Among the entries that follow, find the lines containing the string "occupies" and copy them.

[Supplied material Boundary: Start]

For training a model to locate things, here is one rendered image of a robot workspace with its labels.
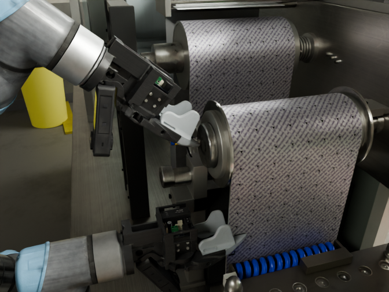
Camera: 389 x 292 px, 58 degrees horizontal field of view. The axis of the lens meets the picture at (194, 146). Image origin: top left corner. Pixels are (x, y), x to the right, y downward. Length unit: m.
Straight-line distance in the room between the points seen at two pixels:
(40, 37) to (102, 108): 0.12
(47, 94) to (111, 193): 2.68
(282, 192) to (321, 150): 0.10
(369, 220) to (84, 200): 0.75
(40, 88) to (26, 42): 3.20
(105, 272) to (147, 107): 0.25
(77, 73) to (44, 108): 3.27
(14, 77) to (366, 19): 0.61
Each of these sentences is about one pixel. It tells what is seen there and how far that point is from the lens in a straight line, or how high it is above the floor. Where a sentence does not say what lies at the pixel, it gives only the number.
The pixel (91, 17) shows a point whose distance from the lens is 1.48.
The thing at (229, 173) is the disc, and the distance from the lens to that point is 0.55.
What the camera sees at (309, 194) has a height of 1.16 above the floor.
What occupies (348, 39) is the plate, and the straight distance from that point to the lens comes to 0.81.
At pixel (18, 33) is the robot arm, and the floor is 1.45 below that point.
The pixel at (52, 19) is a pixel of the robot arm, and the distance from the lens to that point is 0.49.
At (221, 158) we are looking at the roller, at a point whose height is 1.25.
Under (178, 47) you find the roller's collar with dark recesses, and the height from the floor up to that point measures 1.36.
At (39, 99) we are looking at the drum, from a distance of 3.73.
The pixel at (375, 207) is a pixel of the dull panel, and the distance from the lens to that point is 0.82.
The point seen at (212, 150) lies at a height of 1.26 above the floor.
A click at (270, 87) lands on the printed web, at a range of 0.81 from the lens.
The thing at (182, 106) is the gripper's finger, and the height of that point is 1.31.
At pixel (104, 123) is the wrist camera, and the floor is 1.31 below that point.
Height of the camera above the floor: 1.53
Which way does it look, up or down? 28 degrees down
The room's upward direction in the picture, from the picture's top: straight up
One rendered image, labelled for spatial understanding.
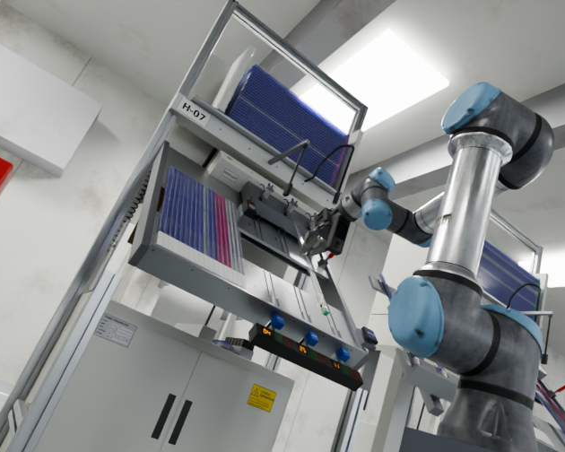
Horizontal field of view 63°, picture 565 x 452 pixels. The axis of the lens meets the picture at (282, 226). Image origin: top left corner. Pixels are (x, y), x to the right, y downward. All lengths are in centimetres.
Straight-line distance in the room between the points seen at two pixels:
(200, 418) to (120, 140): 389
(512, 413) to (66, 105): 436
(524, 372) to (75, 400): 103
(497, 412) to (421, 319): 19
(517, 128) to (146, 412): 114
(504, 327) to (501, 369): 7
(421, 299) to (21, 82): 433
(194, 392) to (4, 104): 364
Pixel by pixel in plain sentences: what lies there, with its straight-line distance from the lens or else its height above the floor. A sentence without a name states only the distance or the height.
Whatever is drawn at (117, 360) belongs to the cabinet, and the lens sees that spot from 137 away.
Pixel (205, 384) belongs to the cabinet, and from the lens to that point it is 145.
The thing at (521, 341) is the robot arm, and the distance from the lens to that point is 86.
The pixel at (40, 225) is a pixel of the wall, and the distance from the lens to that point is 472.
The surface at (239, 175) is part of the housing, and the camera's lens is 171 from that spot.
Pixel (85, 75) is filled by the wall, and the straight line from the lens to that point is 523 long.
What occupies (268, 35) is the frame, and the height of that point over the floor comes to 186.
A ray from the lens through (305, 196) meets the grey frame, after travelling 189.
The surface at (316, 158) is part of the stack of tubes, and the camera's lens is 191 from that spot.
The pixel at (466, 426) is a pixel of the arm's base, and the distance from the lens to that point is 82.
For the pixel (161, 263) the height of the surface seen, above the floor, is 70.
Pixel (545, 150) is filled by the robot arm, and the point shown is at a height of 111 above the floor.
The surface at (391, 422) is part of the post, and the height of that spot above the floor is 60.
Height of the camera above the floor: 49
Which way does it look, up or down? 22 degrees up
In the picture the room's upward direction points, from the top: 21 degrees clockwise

[Supplied material Boundary: End]
[Supplied material Boundary: Start]

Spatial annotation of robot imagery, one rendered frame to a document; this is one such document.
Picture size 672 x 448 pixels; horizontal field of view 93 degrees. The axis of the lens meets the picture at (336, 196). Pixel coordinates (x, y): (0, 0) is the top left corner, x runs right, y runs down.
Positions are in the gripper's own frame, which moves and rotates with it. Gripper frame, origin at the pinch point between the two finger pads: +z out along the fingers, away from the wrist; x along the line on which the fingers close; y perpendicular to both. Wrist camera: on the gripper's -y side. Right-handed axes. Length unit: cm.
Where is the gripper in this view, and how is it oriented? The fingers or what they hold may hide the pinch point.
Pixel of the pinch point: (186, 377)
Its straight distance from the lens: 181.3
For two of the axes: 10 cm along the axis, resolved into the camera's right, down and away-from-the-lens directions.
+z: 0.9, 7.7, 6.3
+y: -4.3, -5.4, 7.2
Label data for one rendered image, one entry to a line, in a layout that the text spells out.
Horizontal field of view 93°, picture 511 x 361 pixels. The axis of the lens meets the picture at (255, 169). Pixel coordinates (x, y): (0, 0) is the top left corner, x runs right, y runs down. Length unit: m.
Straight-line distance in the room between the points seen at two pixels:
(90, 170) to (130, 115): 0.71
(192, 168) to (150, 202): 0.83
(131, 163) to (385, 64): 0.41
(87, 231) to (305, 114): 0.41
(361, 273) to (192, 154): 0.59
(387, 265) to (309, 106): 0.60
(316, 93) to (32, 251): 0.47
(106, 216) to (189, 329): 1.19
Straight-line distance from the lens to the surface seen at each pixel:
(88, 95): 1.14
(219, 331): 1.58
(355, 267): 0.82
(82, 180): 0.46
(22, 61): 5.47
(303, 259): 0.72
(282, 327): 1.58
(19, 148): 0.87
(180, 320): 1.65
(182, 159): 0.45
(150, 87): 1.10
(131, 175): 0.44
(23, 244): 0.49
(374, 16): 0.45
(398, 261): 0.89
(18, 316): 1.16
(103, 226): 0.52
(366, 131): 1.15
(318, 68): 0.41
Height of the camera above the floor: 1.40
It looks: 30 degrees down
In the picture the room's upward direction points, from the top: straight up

[Supplied material Boundary: End]
[Supplied material Boundary: Start]

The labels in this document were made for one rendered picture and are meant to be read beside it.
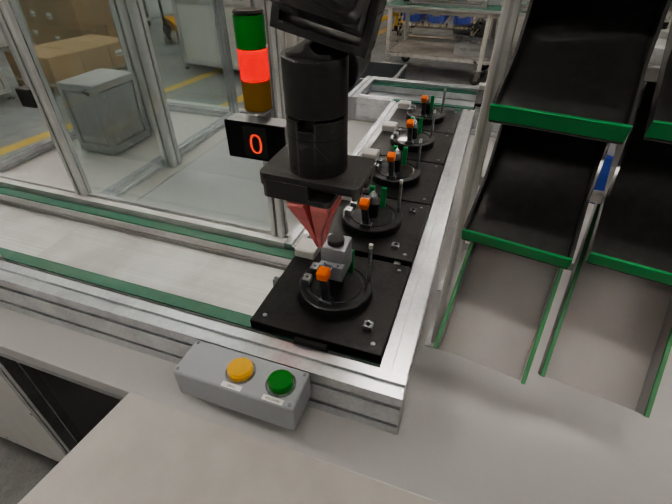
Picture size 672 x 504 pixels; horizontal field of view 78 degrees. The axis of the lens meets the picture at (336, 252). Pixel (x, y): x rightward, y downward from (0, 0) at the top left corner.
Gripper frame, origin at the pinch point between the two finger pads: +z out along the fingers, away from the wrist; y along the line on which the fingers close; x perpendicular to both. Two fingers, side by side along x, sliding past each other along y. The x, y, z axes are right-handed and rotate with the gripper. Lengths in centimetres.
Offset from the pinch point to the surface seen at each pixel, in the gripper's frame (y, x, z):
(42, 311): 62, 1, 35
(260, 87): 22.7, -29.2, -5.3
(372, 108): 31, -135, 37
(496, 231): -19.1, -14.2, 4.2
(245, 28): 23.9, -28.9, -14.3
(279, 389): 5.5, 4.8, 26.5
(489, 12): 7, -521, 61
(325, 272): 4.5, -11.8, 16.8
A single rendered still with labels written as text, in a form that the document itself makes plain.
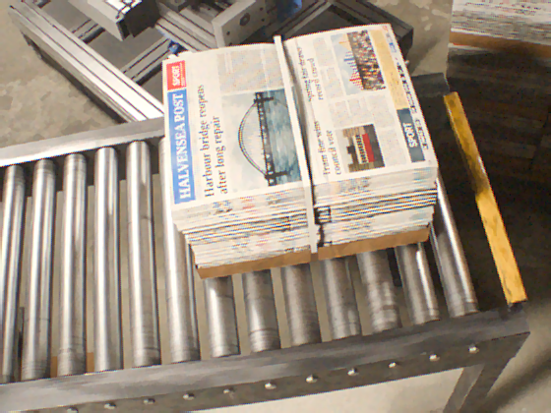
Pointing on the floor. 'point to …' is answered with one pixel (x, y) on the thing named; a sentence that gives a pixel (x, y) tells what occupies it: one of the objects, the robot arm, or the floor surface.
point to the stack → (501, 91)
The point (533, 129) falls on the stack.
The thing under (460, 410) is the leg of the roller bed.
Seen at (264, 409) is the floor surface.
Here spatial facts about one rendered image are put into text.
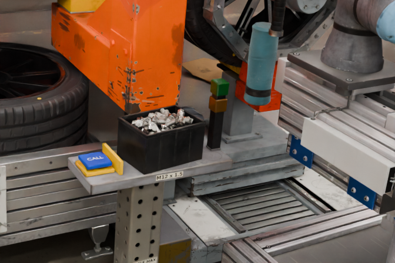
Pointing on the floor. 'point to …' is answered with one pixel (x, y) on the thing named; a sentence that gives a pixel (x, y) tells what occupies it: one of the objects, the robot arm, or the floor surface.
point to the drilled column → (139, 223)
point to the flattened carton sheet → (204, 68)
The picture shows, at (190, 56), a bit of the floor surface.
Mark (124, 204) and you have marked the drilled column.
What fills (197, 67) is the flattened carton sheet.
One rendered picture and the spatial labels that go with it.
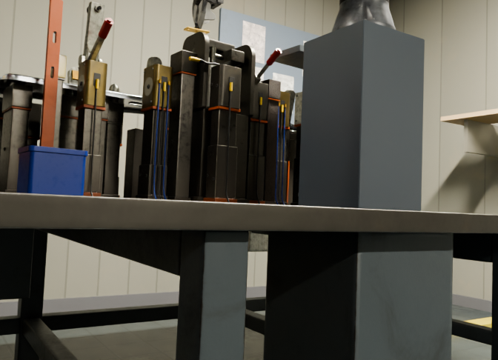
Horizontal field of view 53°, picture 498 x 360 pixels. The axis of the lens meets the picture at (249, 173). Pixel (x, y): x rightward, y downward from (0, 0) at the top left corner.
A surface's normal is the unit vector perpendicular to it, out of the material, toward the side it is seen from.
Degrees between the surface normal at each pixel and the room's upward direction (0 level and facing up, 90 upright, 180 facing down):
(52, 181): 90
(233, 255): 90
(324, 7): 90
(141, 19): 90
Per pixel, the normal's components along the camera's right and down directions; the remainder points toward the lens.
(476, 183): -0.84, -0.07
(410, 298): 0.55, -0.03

[Supplied material Boundary: End]

» Exercise solution:
What occupies (348, 39) is the plate, and the straight distance from that point to the lens comes to 0.81.
What occupies (268, 35) is the frame, and the height of that point over the floor comes to 186.
Pointing on the floor. 'point to …' is answered with one pixel (x, y) on the thing named; a sentence that gives a pixel (x, y) tells what occupies it: one of the objects, the robot arm, or the floor surface.
Pointing on the floor. 'point to …' is answered with one pixel (x, y) on the thing named; a sentence that gives a pixel (x, y) tells what occupies it: one of the objects, the robot arm, or the floor surface.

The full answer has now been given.